THE past decade has seen a wave of products enter the human health market. From medications for weight management (Ozempic is a good example – see recent Beef Central article on how the drug is changing beef’s opportunities), metabolic conditions and related issues, many have now become genuinely mainstream.
For the right person at the right time, they deliver real results. But without underlying changes in lifestyle and nutrition, the gains are hard to hold. The product is the catalyst of change, but the transformation depends on the system underneath it.

Queensland Brahman bull breeder Josie Copley of Copley Pastoral, based at Anduramba in the state’s southeast, has drawn a direct parallel between these human health developments and beef genetics in a piece shared ahead of the annual Copley Pastoral Field Day.
Josie argues that beef production operates under the same principle.
“There will always be something marketed as the lever for rapid acceleration,” she writes, “a supposed ‘herd-changing’ sire or a selection shift heralded as transformational.”
“However no single sire, no one-trait selection approach, and no single year of decisions will immediately fix a cow herd. This year’s weaning results are not simply a reflection of the bulls purchased in the spring of 2025. They are the outcome of selection and management decisions made years, and generations, in advance.”
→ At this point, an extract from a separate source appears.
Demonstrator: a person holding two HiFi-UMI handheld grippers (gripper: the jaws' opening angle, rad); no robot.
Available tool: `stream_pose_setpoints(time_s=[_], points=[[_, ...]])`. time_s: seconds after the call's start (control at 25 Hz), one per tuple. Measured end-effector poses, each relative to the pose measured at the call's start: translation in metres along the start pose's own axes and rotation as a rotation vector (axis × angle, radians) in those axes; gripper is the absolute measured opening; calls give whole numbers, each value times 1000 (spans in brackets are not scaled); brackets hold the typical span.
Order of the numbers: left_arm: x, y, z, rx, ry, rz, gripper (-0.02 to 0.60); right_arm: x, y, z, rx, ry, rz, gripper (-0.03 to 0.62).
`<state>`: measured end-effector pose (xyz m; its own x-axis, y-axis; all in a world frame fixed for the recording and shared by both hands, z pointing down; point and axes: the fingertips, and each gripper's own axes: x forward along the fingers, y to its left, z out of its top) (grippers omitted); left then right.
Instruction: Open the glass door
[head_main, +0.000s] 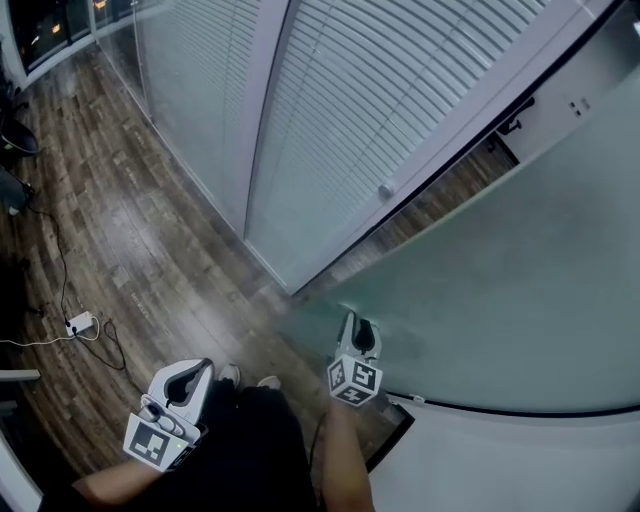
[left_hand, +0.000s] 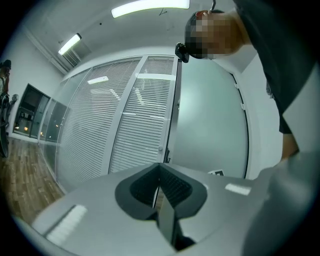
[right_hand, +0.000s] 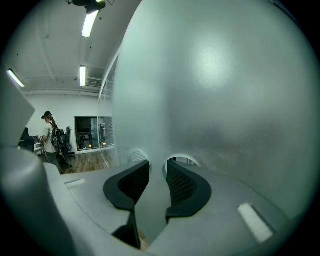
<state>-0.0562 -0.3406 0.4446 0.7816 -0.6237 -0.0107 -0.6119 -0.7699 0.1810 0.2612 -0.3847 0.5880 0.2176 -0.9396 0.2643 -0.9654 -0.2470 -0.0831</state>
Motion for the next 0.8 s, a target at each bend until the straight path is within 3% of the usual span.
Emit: stream_pose_setpoints(time_s=[0.32,0.48,0.64,0.8], points=[[-17,-5,-3,-38,-12,-79,0,-43,23,-7,-18,-23,31,110],[-13,-14,14,-82,-23,-123,0,-56,33,2,-25,-19,77,112],[-22,-30,6,-112,6,-172,0,-79,43,-2,-40,-5,95,112],[-32,-37,9,-102,43,-156,0,-99,49,7,-18,-2,86,112]])
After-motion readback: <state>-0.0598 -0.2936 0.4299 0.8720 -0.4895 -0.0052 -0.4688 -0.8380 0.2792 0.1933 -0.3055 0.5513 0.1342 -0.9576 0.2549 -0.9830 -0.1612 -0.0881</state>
The injection of new DNA into a herd is not the transformation. It is an input into a system, and the system is what determines whether that input compounds into lasting change or simply dilutes across a generation without direction, Josie argues.
“This reinforces the importance of clear and well-developed breeding objectives. Joining decisions can feel like tactical, in-the-moment choices, but they are expressions of a longer-term strategy. Without that strategy clearly defined, they are choices made in isolation. A breeding objective connects what a producer is trying to produce to the profit drivers of their system.”
Reproduction ‘under-selected’
For most northern Australian beef producers, that means fertile, adapted cattle that can perform in the environment they are running in. Reproduction sits at the top of most profit-driver analyses for northern beef systems, yet it remains one of the most under-selected traits in practice.
The reasons for this include being harder to observe, harder to measure without the right tools, and easier to put off considering when there are more immediate pressures on farm.
Genetic gain is a function of the accuracy of genetic information combined with selection intensity, and both depend on sustained producer focus.
“Genetic progress in herds is cumulative,” Josie writes, “built through sustained, purposeful pressure on reproduction and a supportive management system.”
1pc lift in reproduction has impact
Industry figures have shown what that focussed selection pressure can mean, with a one percent lift in reproduction translating to about 1.5kg per adult equivalent in additional production. Applied consistently, those increments have a real commercial impact at a whole-herd level.
Josie is not dismissing catalysts. A new seedstock supplier, a new measurement tool, or a shift in selection approach can all accelerate and refine progress, she says.
However only when these catalysts are applied within a program that has clear breeding objectives and is then supported by management practices, is there the full potential for those to express themselves in the next generation.
The bull is one input. Without the program around him, his ‘potential’ stays just that: potential.
As the northern bull buying season approaches, now is a good time to ask an honest question about not just which bulls to buy, but whether the system they are going into is set up to make best use of them.
“It is the consistency and sustainability of your program that will compound the change and make it permanent,” Josie writes.
New genetics can accelerate a program, but they cannot replace a program.
Alastair Rayner is the Strategic Account Manager for Southern Australia with Vytelle and Principal of RaynerAg. He has over 30 years’ experience advising beef producers and graziers across Australia. Alastair can be contacted here or through his website: www.raynerag.com.au
Thanks Alastair, really appreciate this feature and the opportunity to share our thinking. We’re passionate about making decisions driven by data and evidence that work in commercial herds. We’ll be continuing this conversation at our Field Day, Curious Minds, Profitable Herds, on Saturday 18th April 2026.
And here we have another article telling us that there is a fertility problem in the northern beef production system. If the focus was more on the source of problem – Protein, then there wouldn’t be as much of a need to focus on the genetics. Focus should be on getting the government on board to alleviate the costs surrounding the protein diet most northern herds face. This is where producers will get their biggest gains.